Below are some records. Return exactly their lines from the one containing "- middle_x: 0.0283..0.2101" through the one containing "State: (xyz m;", and drop the pictures.

++++

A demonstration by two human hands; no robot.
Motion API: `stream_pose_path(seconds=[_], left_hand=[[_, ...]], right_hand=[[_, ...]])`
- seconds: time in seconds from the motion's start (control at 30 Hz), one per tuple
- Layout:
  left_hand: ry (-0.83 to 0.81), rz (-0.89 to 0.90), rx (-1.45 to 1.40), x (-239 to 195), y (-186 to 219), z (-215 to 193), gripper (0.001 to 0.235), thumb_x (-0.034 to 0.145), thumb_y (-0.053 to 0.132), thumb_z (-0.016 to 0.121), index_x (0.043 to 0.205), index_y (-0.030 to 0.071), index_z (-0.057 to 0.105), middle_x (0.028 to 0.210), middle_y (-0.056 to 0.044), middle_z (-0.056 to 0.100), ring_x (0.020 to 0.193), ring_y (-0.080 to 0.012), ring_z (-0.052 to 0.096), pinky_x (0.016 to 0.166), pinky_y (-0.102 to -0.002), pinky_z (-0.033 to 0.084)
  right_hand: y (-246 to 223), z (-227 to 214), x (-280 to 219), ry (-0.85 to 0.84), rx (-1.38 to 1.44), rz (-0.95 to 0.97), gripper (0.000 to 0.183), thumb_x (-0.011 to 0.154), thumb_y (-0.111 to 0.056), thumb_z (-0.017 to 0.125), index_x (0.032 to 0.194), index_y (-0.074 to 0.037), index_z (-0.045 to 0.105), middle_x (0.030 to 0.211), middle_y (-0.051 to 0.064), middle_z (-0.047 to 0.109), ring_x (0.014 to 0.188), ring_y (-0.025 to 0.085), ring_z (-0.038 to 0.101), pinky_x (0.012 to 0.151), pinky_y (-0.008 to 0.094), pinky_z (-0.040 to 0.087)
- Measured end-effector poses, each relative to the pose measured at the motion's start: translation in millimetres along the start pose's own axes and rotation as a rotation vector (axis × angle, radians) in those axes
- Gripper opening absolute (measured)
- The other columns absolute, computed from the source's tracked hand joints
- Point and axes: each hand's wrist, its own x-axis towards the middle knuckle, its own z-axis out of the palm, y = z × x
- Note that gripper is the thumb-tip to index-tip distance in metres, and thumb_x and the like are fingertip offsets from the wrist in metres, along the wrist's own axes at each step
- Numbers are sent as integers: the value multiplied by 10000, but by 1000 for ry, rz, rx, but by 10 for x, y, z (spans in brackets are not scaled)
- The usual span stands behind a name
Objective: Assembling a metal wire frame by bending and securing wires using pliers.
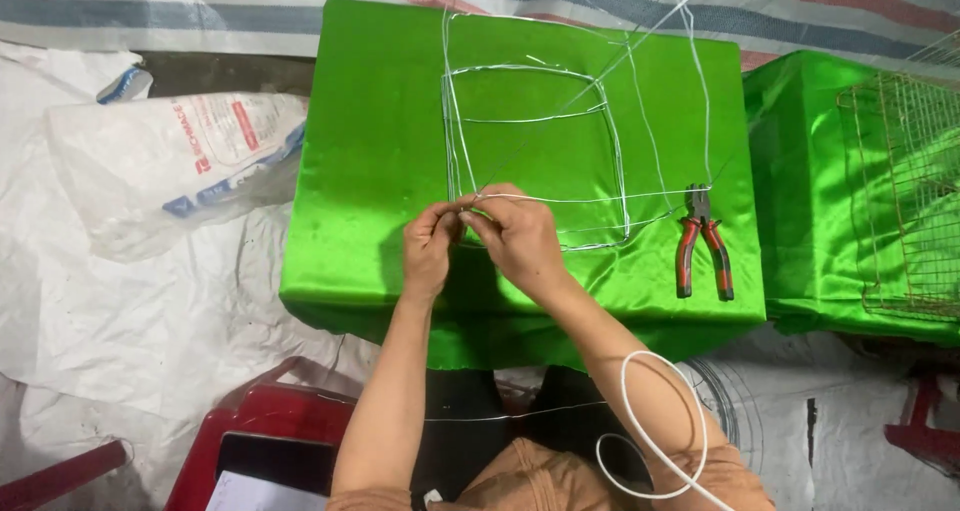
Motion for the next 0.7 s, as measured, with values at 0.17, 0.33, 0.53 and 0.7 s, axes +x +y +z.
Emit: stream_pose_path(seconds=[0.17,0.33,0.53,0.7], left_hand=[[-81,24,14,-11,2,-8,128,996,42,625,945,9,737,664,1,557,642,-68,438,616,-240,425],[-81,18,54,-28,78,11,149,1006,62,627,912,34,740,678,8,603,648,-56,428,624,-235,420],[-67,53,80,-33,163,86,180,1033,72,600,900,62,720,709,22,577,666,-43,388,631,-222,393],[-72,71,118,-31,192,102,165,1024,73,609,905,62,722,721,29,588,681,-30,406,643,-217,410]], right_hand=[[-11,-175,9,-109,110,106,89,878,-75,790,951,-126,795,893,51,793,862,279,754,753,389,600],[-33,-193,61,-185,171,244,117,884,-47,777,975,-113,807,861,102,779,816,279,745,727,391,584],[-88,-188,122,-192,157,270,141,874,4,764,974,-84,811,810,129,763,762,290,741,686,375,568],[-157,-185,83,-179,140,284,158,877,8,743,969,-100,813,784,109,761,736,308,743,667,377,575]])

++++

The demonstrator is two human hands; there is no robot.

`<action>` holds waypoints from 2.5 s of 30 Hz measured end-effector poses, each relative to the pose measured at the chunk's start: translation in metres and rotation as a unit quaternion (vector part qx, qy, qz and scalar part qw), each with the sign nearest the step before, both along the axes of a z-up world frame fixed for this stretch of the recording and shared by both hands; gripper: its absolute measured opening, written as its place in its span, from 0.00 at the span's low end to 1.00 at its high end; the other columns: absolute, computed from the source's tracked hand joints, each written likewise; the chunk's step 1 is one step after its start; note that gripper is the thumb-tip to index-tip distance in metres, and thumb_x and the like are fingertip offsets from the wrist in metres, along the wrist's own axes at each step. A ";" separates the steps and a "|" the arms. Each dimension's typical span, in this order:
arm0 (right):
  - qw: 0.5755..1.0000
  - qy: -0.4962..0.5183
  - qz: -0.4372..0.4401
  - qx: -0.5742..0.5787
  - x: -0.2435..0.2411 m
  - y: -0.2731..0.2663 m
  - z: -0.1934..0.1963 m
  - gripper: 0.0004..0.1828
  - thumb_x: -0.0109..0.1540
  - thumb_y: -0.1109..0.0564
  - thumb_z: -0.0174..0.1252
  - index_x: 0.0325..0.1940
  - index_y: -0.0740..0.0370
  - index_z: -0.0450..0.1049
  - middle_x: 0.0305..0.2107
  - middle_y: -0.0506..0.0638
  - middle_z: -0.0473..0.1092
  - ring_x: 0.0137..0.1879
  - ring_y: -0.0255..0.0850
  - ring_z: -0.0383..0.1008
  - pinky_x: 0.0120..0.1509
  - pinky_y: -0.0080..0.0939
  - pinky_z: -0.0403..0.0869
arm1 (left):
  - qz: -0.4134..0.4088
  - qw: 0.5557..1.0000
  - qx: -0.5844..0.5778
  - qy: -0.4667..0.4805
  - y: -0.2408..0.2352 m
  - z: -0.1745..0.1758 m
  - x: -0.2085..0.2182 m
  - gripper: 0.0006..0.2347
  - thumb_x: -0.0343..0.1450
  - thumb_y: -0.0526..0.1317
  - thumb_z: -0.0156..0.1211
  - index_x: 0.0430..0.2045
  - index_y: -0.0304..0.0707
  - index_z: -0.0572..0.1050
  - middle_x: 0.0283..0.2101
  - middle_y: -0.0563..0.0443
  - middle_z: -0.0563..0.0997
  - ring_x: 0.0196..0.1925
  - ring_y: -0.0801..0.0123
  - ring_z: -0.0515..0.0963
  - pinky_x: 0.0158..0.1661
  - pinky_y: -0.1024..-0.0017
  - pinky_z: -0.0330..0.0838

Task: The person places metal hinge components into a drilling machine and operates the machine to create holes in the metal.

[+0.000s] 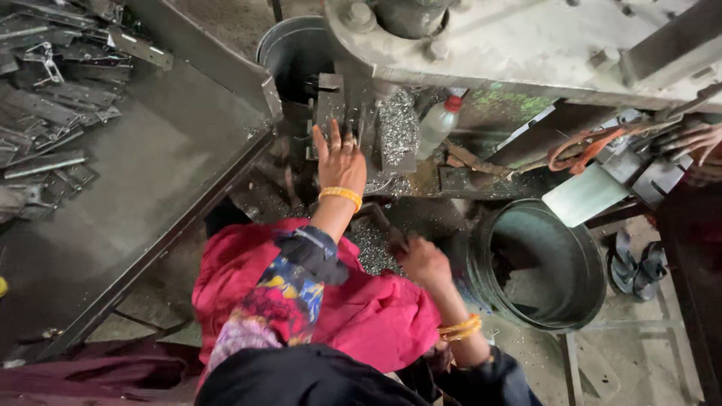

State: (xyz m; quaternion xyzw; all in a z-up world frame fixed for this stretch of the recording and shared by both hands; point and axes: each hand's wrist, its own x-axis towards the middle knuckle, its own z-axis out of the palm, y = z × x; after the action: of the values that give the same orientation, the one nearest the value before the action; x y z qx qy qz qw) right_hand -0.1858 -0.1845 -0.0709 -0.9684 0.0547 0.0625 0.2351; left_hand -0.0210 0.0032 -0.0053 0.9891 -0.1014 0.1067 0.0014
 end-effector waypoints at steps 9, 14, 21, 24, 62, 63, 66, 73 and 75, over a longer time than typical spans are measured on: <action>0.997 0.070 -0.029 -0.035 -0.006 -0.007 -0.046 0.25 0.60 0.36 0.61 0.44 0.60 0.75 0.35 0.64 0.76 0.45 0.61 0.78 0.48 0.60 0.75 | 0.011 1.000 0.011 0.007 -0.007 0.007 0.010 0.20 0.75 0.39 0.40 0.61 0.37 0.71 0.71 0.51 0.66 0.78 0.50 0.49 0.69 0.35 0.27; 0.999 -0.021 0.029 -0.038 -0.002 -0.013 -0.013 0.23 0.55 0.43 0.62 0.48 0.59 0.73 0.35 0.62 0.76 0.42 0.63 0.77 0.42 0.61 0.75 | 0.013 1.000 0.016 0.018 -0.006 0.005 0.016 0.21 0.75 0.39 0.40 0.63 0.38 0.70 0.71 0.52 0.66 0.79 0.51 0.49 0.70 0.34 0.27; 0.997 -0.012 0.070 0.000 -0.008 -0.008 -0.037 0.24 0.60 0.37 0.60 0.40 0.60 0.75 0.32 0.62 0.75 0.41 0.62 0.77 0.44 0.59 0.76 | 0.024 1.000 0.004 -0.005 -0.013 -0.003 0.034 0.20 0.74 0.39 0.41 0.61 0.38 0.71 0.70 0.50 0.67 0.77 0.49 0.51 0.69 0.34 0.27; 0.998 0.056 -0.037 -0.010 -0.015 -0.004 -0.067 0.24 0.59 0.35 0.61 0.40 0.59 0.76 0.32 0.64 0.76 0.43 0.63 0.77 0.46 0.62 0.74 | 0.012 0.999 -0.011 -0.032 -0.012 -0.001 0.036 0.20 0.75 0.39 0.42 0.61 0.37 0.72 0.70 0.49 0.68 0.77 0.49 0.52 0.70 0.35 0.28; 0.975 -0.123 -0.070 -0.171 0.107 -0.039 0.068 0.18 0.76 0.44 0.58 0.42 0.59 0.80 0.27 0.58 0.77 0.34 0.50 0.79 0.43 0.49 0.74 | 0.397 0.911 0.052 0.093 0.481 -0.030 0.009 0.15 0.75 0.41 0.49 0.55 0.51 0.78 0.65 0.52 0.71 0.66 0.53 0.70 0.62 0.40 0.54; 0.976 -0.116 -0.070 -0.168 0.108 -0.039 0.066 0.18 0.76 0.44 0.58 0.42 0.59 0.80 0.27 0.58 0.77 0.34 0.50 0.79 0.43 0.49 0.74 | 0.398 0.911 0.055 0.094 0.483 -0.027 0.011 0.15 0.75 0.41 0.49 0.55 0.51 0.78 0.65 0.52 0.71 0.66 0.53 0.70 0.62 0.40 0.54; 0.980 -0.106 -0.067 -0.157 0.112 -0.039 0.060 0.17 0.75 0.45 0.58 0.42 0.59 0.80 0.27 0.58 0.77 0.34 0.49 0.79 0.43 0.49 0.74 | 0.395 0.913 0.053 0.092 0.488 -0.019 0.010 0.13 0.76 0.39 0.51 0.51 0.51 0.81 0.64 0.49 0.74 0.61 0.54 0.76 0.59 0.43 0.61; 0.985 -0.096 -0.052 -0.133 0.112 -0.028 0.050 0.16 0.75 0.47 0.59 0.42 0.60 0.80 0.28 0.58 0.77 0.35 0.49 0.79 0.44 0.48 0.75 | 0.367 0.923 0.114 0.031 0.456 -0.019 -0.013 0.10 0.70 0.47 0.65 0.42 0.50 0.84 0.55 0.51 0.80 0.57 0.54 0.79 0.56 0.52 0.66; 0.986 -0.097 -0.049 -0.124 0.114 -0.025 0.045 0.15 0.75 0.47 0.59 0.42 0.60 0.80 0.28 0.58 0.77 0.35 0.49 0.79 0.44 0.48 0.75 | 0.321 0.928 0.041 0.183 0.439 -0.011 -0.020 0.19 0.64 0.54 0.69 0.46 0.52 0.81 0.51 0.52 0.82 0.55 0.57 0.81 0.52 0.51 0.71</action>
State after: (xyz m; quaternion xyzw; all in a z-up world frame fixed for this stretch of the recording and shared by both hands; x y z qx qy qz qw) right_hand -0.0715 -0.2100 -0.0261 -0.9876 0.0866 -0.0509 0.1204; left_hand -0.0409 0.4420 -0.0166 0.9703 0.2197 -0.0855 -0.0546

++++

**Expected output:**
  - middle_x: 0.0283..0.2101
  - middle_y: -0.0563..0.0443
  - middle_z: -0.0563..0.0997
  - ring_x: 0.0196..0.1925
  - ring_y: -0.0801..0.0123
  - ring_z: -0.0515..0.0963
  - pinky_x: 0.0158..0.1661
  - pinky_y: -0.1024..-0.0017
  - pinky_z: -0.0330..0.0838

Task: The person places metal hinge components into a drilling machine and operates the machine to create holes in the metal.

[+0.000s] 

State: (xyz m; quaternion xyzw; all in a z-up world frame fixed for this stretch of the recording and shared by both hands; point and axes: each hand's wrist, its own x-axis towards the middle knuckle, its own z-axis out of the palm, y = z × x; after the action: of the values that give the same orientation, the one nearest the value before the action; x y z qx qy qz qw) right_hand -0.1858 -0.1845 -0.0709 -0.9684 0.0547 0.0625 0.2351; left_hand -0.0210 0.0032 -0.0053 0.9891 -0.1014 0.1067 0.0014

This concludes the answer.